▸ **Records provided**:
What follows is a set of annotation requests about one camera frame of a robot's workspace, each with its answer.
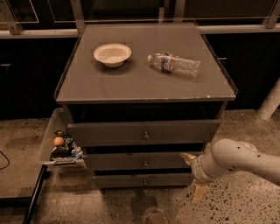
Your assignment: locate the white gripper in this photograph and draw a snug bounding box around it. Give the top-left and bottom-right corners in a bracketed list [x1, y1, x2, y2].
[180, 153, 214, 204]

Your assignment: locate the grey drawer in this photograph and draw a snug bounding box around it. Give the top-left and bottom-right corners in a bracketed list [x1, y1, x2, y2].
[94, 173, 193, 188]
[83, 152, 189, 171]
[67, 120, 221, 147]

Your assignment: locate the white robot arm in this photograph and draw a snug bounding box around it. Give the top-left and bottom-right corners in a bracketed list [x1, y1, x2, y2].
[180, 139, 280, 204]

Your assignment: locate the grey bottom drawer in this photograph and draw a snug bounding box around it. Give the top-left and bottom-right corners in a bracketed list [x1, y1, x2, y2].
[94, 173, 193, 188]

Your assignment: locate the grey drawer cabinet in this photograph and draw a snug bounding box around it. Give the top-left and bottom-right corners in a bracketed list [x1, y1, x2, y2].
[55, 23, 237, 177]

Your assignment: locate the grey top drawer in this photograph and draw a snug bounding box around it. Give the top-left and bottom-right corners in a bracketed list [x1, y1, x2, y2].
[67, 120, 221, 147]

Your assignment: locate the clear plastic water bottle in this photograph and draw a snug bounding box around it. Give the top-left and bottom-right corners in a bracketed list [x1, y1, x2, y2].
[147, 53, 200, 78]

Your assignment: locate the small plastic bottle in bin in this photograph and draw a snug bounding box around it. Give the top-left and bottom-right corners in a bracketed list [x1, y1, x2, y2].
[72, 147, 83, 159]

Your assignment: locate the clear plastic storage bin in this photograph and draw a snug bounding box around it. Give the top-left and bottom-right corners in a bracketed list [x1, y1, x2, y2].
[39, 108, 85, 168]

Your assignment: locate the orange fruit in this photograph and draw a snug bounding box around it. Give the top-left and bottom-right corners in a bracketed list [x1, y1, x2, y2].
[53, 136, 64, 146]

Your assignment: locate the white paper bowl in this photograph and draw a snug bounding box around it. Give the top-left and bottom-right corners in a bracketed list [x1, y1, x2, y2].
[93, 44, 132, 67]

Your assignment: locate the black metal bar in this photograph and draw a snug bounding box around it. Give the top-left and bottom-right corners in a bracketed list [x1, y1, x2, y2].
[22, 164, 47, 224]

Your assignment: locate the white post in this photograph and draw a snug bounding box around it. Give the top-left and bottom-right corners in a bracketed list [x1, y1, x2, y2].
[257, 78, 280, 121]

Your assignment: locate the black floor cable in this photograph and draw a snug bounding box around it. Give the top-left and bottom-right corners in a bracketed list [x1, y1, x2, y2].
[0, 150, 11, 171]

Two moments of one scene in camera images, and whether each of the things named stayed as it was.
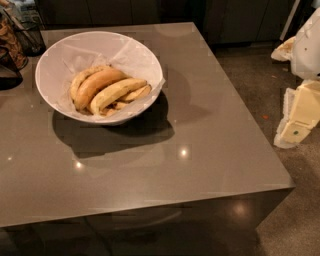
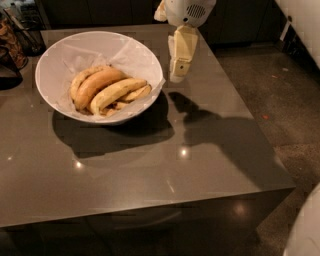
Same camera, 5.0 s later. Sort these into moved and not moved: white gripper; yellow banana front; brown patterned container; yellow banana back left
Moved: white gripper
Not moved: yellow banana front; yellow banana back left; brown patterned container
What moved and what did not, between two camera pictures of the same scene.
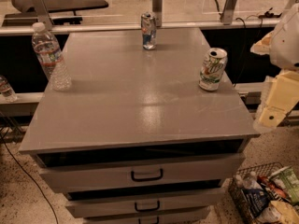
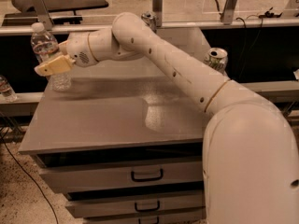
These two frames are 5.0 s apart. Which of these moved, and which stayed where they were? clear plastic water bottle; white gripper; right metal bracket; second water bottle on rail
Moved: white gripper
Stayed: right metal bracket; second water bottle on rail; clear plastic water bottle

▸ **Work to complete**:
The expected result is the data above in exact form, free of pictures.

▸ **Task output**:
What follows is a set of annotation requests about one camera frame of a robot's workspace, each with its answer.
Your assignment: locate the white gripper in this photograph and draw a snug bounding box around it. Give the top-left and bottom-right corners in a bracketed list [x1, y1, x2, y2].
[180, 153, 214, 204]

Your assignment: locate the grey drawer in this photograph and draw a snug bounding box around it. Give the top-left and bottom-right corners in a bracketed list [x1, y1, x2, y2].
[94, 173, 193, 188]
[83, 152, 189, 171]
[67, 120, 221, 147]

Your assignment: locate the white robot arm in this photograph and draw a snug bounding box around it. Give the top-left and bottom-right corners in a bracketed list [x1, y1, x2, y2].
[180, 139, 280, 204]

Your assignment: locate the grey bottom drawer in this photograph and draw a snug bounding box around it. Give the top-left and bottom-right corners in a bracketed list [x1, y1, x2, y2].
[94, 173, 193, 188]

Your assignment: locate the grey drawer cabinet in this photograph and draw a snug bounding box around it. Give the top-left and bottom-right corners in a bracketed list [x1, y1, x2, y2].
[55, 23, 237, 177]

Your assignment: locate the grey top drawer in this photograph and draw a snug bounding box around it. Give the top-left and bottom-right corners in a bracketed list [x1, y1, x2, y2].
[67, 120, 221, 147]

Your assignment: locate the clear plastic water bottle in this photograph and draw a snug bounding box around it. Give the top-left and bottom-right corners in a bracketed list [x1, y1, x2, y2].
[147, 53, 200, 78]

Your assignment: locate the small plastic bottle in bin in this photograph and draw a snug bounding box around it. Give the top-left and bottom-right corners in a bracketed list [x1, y1, x2, y2].
[72, 147, 83, 159]

Your assignment: locate the clear plastic storage bin in this photograph and draw a snug bounding box around it. Give the top-left and bottom-right corners in a bracketed list [x1, y1, x2, y2].
[39, 108, 85, 168]

Your assignment: locate the orange fruit in this photograph and draw a snug bounding box around it. Give the top-left and bottom-right corners in a bracketed list [x1, y1, x2, y2].
[53, 136, 64, 146]

Your assignment: locate the white paper bowl in this photograph and draw a snug bounding box around it. Give the top-left and bottom-right corners in a bracketed list [x1, y1, x2, y2].
[93, 44, 132, 67]

Your assignment: locate the black metal bar in this photograph and draw a snug bounding box around it. Give the top-left and bottom-right corners in a bracketed list [x1, y1, x2, y2].
[22, 164, 47, 224]

Your assignment: locate the white post in this photograph and draw a snug bounding box around it. Give the top-left and bottom-right corners in a bracketed list [x1, y1, x2, y2].
[257, 78, 280, 121]

Your assignment: locate the black floor cable in this photograph and draw a snug bounding box around it. Give the top-left and bottom-right corners in a bracketed list [x1, y1, x2, y2].
[0, 150, 11, 171]

Two moments of one scene in camera images, and whether each of the things named stayed as it was.
Same camera, 5.0 s later. Sort these into moved and not moved: white gripper; yellow banana front; brown patterned container; yellow banana back left
Moved: white gripper
Not moved: yellow banana front; yellow banana back left; brown patterned container
What moved and what did not, between two camera pictures of the same scene.
These two frames are 5.0 s apart. Which of these moved, and which stayed where they were? clear plastic water bottle; white gripper; right metal bracket; second water bottle on rail
Moved: white gripper
Stayed: right metal bracket; second water bottle on rail; clear plastic water bottle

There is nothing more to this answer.